The exposure of a doctor and a patient to air coughed by a second infected patient was studied in a mock-up of two-bed hospital infectious ward with mixing ventilation at 22oC (71.6 F) room air temperature. The effect of posture of the coughing patient lying sideways or on back), position of the doctor (either facing the coughing patient or standing sideways) at three ventilation rates (3 h-1, 6 h-1 and 12 h-1) was examined. Thermal manikin with realistic body shape and surface temperature distribution was used to resemble the doctor.

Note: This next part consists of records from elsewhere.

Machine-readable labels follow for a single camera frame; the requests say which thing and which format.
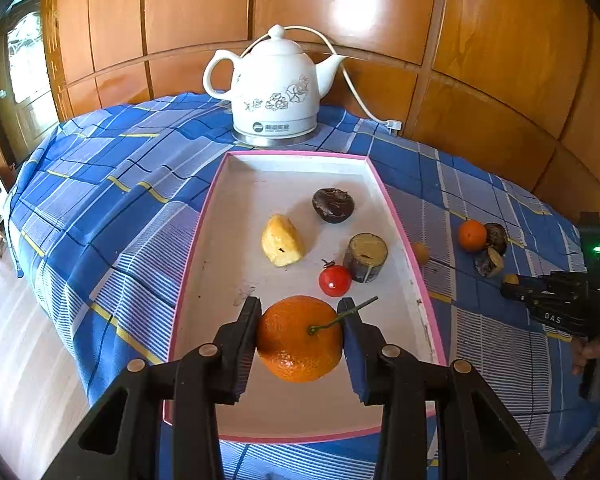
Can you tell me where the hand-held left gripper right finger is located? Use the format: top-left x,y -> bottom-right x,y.
337,297 -> 556,480

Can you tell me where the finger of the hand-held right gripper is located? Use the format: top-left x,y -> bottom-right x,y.
500,282 -> 548,306
537,271 -> 591,291

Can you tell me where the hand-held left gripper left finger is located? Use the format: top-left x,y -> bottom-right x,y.
41,296 -> 262,480

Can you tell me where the cut round brown fruit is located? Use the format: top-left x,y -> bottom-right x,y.
475,247 -> 506,279

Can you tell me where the mandarin orange with stem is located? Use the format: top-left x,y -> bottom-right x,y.
256,296 -> 379,384

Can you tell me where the dark brown mangosteen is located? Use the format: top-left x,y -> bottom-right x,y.
484,222 -> 509,257

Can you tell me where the red cherry tomato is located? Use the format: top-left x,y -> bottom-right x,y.
319,259 -> 353,297

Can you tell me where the cut cylinder brown fruit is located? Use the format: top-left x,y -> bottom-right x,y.
343,232 -> 389,283

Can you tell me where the large yellow fruit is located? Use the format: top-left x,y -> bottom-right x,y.
261,213 -> 306,268

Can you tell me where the white tray with pink rim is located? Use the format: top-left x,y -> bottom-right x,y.
162,149 -> 448,445

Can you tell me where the dark brown fruit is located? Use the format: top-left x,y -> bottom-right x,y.
312,187 -> 355,224

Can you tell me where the blue plaid cloth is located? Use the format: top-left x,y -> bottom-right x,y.
7,91 -> 600,480

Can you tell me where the silver kettle base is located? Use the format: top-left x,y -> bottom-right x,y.
232,122 -> 317,148

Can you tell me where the white ceramic electric kettle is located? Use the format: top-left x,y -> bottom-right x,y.
202,25 -> 348,136

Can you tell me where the wooden door with glass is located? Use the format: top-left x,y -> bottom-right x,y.
0,0 -> 61,171

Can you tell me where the white power cable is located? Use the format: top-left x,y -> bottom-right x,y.
242,25 -> 396,126

The coughing patient was simulated by a heated dummy with a cough generator. Another heated dummy was used to simulate the second patient in the second bed. The cough consisted of 100% CO2. The Peak Cough Time was 4 s, when the doctor was close to coughing patient and increased more than twice for the exposed patient. The level of exposure (Peak Concentration Level) depends on the positioning relative to the cough direction: lying or standing still, facing or turned sideways and changed varied 194 to 10228 ppm. Ventilation rates of 12 h-1 (recommended by present hospital standards) resulted in increased background exposure levels and may suggest risk from airborne cross-infection.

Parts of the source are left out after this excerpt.